Why do we codify stuff?

Infrastructure as Code (IaC) is agreed upon to be a requirement for all modern application infrastructure. There are several tools that help us do this - platform agnostic options like Terraform, Pulumi and Crossplane have heaps of different providers, or plugins that allow us to connect to a myriad of services. On the other hand, each major cloud vendor has their own options. Azure has Azure Resource Manager (ARM) templates and Bicep, AWS has CloudFormation, and GCP has the Google Cloud Build API.

Challenges

The first challenge you encounter when working with IaC is that there are dependencies. Resource A depends on some other resource B and C (e.g. a subnet is dependent on its parent Virtual Network). This is usually quite trivial. Then you might have dependencies across services, which can still be manageable, but can also become a pain if the provisioning of resource B or C takes time, or doesn’t immediately return the information you need for referencing it.

The biggest challenge with IaC in my mind is when the declarative approach becomes tedious or overly complex. I mentioned this briefly in my first encounter with GitOps:

For example Linkerd generates a root certificate when installed into the cluster, and this needs to be used by Cert-Manager to create an intermediate certificate. The public key of this certificate then needs to be added back to the configuration of Linkerd.

This example is pretty specific to my GitOps setup, but it illustrates a broader issue. These kinds of interdependencies and sequencing problems seem to crop up no matter what tool or approach you use.

This problem has been nagging at me since I started working with IaC, and I’m starting to wonder if I’m missing something fundamental about the whole concept.

Disaster recovery?

The most obvious reason for doing Infrastructure as Code is disaster recovery. Much like scaling™, it has become a favorite argument for making decisions about system architecture. It's an easy argument to make, because it can't really be argued against. This blog post puts it well:

First, it makes them look like "seasoned developers." After all, they foresee things and aspire to think through all the possibilities.

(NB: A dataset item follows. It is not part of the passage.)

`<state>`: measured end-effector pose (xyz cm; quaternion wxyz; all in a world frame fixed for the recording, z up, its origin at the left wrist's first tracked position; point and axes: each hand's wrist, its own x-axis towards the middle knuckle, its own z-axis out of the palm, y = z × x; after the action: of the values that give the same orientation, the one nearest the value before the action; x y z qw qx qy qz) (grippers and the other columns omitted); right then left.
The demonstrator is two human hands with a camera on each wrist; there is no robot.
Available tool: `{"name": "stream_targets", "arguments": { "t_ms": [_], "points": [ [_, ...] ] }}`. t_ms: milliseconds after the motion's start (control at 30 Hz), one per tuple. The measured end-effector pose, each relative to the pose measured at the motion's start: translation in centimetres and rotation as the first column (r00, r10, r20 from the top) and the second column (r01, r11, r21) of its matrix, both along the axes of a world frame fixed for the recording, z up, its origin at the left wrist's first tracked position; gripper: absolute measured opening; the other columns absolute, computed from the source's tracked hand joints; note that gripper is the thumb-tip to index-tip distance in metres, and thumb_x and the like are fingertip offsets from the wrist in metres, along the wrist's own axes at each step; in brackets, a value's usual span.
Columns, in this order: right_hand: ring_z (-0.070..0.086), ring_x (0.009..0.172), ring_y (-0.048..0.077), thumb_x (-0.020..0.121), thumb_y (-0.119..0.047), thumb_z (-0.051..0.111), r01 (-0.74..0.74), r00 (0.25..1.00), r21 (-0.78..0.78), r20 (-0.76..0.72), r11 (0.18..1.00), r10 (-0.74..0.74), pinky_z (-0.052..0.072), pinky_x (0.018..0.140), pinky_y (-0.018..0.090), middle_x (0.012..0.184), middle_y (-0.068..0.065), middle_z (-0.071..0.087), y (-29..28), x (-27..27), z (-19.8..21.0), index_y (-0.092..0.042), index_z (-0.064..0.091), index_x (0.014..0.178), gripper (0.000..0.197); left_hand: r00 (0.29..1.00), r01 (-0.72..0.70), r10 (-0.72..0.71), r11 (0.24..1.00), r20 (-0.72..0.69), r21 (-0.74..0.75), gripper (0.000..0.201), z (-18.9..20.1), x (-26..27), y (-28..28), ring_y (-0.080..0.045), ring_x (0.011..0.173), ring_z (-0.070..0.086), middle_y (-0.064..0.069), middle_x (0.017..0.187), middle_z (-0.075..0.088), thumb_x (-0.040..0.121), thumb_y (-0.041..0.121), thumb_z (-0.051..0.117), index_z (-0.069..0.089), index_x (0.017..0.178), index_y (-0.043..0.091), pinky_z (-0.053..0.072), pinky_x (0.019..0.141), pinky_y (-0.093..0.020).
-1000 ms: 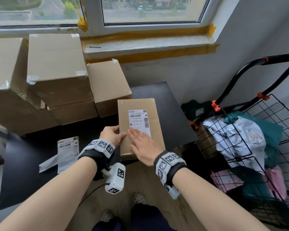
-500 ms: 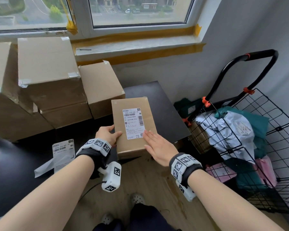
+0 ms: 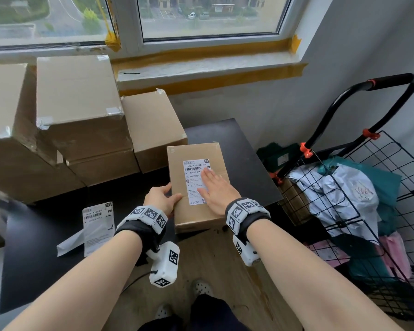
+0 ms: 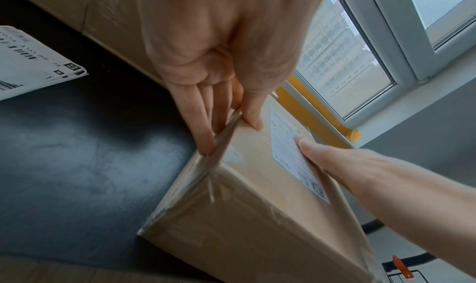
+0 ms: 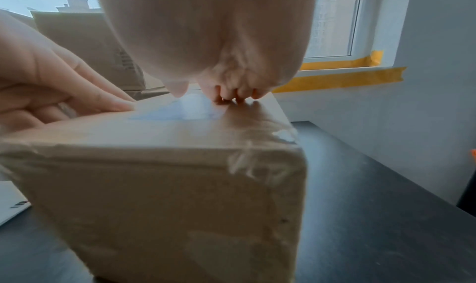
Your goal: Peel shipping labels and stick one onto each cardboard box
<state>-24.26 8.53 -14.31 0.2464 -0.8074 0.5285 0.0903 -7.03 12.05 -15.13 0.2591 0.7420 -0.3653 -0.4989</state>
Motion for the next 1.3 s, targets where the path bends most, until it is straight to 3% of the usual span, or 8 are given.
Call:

Second, it's because there's no data to argue with. They appeal to some point in the future when something might happen. But what are the chances that it will happen? Nobody knows.

Disaster recovery, much like scaling, is a question of risk management: cost of mitigation versus cost of consequence. Having your infrastructure declaratively defined should, in theory, allow you to reproduce your entire setup in the event of a disaster. But, as I mentioned earlier, this is only half true. There will always be some manual steps or configurations that need to be done along the way. Or more truthfully, I think there always should be manual steps and configuration. I'm not sure it is ever worth the time and effort to automate every single thing about your setup. It's alluring to envision a situation where one click or command can automatically set up your whole infrastructure, but realistically - how often would you really need it?

What is the real point?

In my mind, the better reason (and I’d argue the real reason) to use IaC is control and auditability. You want to be sure your infrastructure matches your desired state, and that every change is tracked and documented in version control. This isn’t just about avoiding drift; it’s about being able to see exactly who made what change and when.

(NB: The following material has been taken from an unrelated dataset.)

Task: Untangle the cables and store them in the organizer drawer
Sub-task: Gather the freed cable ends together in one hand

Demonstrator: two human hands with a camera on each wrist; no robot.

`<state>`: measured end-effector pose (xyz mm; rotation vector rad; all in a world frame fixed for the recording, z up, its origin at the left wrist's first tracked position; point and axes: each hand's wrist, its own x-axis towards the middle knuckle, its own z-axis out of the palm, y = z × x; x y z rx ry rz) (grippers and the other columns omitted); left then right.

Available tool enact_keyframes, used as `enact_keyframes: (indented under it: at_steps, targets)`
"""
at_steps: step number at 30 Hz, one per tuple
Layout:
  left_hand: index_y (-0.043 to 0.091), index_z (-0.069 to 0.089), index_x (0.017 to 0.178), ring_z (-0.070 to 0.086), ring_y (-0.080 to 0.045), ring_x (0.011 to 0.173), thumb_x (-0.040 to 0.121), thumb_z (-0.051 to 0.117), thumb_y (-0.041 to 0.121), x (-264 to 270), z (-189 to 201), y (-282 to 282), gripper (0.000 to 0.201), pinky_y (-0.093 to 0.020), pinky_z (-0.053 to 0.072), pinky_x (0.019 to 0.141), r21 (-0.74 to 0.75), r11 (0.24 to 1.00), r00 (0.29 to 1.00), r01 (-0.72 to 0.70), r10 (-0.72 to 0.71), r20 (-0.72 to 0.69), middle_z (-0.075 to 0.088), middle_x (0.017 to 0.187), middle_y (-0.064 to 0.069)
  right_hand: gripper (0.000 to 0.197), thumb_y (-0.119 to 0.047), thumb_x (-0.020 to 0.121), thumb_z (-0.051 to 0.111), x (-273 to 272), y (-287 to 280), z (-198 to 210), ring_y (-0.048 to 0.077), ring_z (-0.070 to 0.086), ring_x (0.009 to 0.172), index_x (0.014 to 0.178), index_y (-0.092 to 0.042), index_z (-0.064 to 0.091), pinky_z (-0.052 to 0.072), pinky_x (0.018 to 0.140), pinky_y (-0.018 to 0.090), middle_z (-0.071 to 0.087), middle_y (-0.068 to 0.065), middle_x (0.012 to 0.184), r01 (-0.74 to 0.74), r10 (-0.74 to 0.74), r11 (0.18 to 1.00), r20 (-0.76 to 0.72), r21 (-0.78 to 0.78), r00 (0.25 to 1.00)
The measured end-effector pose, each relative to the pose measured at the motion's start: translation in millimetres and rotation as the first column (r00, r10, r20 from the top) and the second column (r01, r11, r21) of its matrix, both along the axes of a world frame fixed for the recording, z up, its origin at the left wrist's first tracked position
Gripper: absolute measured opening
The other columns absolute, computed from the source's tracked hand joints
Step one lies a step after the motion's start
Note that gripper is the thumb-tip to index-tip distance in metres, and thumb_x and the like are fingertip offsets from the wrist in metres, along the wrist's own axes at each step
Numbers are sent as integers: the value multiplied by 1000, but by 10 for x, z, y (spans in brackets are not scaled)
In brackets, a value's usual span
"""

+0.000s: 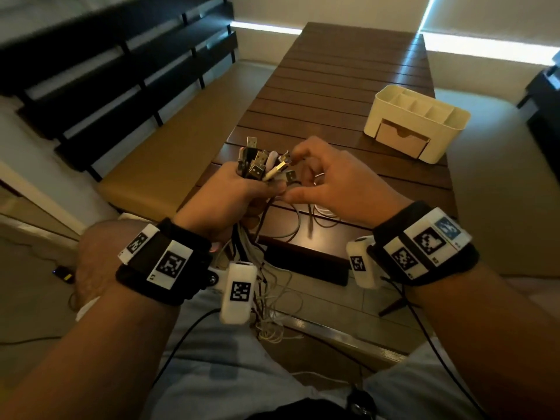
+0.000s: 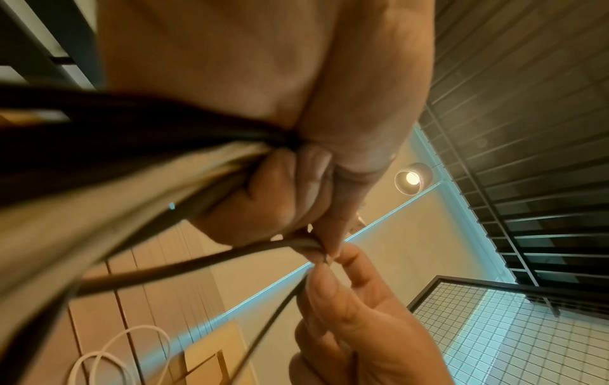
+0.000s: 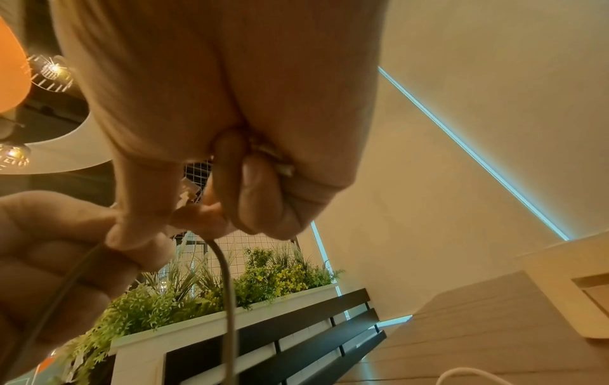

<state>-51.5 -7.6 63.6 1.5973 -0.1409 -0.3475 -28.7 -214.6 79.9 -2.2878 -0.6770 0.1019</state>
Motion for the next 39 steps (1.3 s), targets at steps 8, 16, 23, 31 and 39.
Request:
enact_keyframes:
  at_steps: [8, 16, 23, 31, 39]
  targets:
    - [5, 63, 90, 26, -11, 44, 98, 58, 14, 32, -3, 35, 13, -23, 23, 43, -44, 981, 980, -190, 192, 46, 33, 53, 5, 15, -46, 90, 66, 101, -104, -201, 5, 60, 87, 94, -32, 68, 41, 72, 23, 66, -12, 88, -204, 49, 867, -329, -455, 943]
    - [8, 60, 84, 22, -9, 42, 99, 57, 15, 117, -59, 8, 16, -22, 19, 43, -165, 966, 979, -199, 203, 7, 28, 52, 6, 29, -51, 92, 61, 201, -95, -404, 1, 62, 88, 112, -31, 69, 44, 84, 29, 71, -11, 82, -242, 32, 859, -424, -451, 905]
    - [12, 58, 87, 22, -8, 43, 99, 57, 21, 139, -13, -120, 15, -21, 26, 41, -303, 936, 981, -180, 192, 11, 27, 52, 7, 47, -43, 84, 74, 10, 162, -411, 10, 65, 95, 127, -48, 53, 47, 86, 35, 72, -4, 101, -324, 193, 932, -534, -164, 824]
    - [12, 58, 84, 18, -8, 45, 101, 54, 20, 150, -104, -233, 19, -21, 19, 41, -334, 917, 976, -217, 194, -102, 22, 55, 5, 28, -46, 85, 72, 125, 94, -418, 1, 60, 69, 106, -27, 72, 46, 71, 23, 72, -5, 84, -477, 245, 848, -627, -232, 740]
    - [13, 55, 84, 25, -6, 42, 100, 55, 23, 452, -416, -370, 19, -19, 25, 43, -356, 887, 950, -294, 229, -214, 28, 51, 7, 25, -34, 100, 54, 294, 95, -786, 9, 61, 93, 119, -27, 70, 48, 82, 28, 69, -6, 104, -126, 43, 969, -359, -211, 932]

To do this, you need frequent reconciliation, or enforcing of your desired state. Particularly with cloud configurations, the web portal is ever-so-inviting for ClickOps (simply clicking around to do changes). If this is allowed to go on for too long, wiping such changes could be catastrophic. Reconciliation should ideally happen continuously, but is somewhat limited by the resources required to calculate the actual state of the infrastructure. Such reconciliation must be hand-crafted for most IaC tools, using GitHub Actions or similar. Crossplane, though, is an exception – it’s built around this concept, which is why I like it so much.

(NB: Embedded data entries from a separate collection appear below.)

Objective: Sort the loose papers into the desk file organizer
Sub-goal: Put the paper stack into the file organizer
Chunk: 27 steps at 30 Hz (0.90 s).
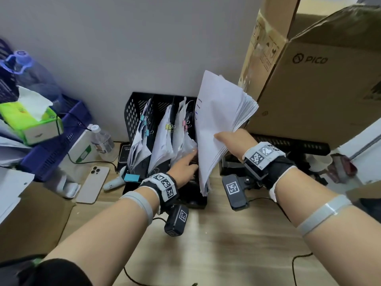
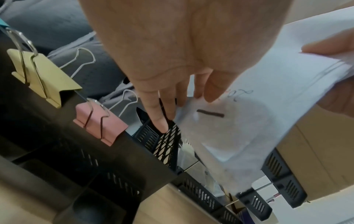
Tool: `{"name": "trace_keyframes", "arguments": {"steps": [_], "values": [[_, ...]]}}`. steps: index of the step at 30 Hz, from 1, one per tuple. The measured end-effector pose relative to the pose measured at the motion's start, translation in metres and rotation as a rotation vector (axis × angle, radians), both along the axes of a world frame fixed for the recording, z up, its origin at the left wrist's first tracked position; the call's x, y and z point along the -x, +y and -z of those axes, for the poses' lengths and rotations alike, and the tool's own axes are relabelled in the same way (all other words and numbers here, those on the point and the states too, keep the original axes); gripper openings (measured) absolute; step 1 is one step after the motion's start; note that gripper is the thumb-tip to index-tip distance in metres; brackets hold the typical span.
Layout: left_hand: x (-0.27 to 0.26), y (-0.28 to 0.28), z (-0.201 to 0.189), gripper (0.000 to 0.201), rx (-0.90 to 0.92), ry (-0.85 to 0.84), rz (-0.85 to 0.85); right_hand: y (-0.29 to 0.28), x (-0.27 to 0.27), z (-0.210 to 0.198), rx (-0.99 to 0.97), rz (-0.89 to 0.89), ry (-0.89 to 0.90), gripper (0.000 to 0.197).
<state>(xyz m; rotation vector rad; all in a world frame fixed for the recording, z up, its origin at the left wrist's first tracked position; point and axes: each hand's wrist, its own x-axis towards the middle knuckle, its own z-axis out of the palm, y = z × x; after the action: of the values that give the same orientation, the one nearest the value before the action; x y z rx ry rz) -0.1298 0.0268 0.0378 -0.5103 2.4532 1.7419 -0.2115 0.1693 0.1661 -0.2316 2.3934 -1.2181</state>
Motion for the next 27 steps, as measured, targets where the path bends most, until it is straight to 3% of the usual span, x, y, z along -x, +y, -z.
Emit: {"name": "trace_keyframes", "arguments": {"steps": [6, 11, 15, 18, 20, 23, 27], "values": [[0.013, 0.002, 0.0, 0.051, 0.018, -0.001, -0.047, -0.01, 0.013, 0.019, -0.036, -0.013, -0.021, 0.037], [0.018, -0.003, 0.012, 0.062, 0.015, -0.025, -0.064, -0.024, 0.022, 0.032, -0.041, 0.002, 0.047, 0.035], [0.022, -0.004, 0.024, 0.078, 0.217, -0.046, -0.037, -0.033, 0.022, 0.061, -0.07, -0.012, 0.056, 0.046], [0.021, -0.001, 0.033, 0.084, 0.215, -0.032, -0.01, -0.035, 0.015, 0.089, -0.04, 0.022, 0.018, 0.045], [0.019, 0.001, 0.039, 0.085, 0.151, -0.068, 0.003, -0.033, 0.007, 0.111, -0.036, 0.021, -0.033, 0.044], [0.017, 0.0, 0.049, 0.086, 0.205, -0.141, -0.005, -0.028, -0.001, 0.137, -0.022, 0.015, -0.073, 0.044], [0.013, -0.003, 0.048, 0.076, 0.206, -0.146, -0.013, -0.025, 0.0, 0.135, 0.144, 0.096, -0.022, 0.052]]}}
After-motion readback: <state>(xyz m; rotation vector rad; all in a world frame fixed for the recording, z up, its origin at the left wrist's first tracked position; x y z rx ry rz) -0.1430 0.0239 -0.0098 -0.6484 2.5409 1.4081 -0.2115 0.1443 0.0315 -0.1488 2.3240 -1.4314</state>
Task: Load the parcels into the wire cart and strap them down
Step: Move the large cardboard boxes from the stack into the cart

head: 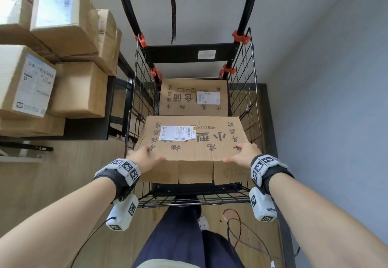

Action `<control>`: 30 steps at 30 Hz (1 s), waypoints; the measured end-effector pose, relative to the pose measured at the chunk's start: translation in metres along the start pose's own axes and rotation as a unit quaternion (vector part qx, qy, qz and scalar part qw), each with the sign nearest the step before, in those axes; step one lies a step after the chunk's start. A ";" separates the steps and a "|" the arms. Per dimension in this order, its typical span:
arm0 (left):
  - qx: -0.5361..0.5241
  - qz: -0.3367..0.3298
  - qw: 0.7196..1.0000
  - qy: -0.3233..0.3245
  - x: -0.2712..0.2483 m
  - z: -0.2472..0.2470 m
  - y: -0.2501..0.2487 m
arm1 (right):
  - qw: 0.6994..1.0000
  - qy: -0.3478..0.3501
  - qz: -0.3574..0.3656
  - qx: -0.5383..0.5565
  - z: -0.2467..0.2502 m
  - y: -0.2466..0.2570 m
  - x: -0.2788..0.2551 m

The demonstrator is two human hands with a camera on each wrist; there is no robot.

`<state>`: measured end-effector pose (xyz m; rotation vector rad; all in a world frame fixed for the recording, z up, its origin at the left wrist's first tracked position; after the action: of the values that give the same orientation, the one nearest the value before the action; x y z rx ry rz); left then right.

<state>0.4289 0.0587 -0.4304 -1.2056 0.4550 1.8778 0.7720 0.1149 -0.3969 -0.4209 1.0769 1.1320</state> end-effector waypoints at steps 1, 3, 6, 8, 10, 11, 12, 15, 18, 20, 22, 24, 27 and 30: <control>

Improving the developer experience through self service

A big bonus for IaC is its use in automating and delegating provisioning of infrastructure. Self-service tools can be built around automation pipelines and scripts to allow teams friction free setup of new databases, storage etc, without needing to involve a centralized platform team. Crossplane has a very neat, builtin way of doing this through Kubernetes resource manifests, but this can also be done using platform portals like Backstage combined with e.g. GitHub Actions.

This kind of team enablement is very powerful. It gives teams agency and autonomy to experiment more freely, and and encourages a culture of innovation where they can quickly test new ideas without waiting for approvals or assistance. This is essential for achieving fast flow.

Trying to achieve fast flow Clay Banks / Unsplash

Automatic reconciliation versus manual (re)implementation

Again, some things just aren’t worth automating, especially core infrastructure that doesn’t change frequently. Automating every little detail can become overkill, leading to unnecessary complexity without a corresponding benefit. In those cases, it’s okay to rely on manual steps. The chances of needing to rebuild core infrastructure from scratch are low, and the risk of configuration drift is often minimal if the components are stable. Instead of sinking time and effort into automating these parts, documenting the setup and the necessary steps for reimplementation can be more than sufficient. This kind of manual documentation still serves the core purpose of IaC – ensuring that the process is repeatable and controlled – without the overhead of maintaining automation for parts of the system that are unlikely to change.

Maybe that’s what I’m suggesting here. Maybe the definition of IaC should extend beyond just code to include well-maintained manual documentation – Infrastructure as Checklists.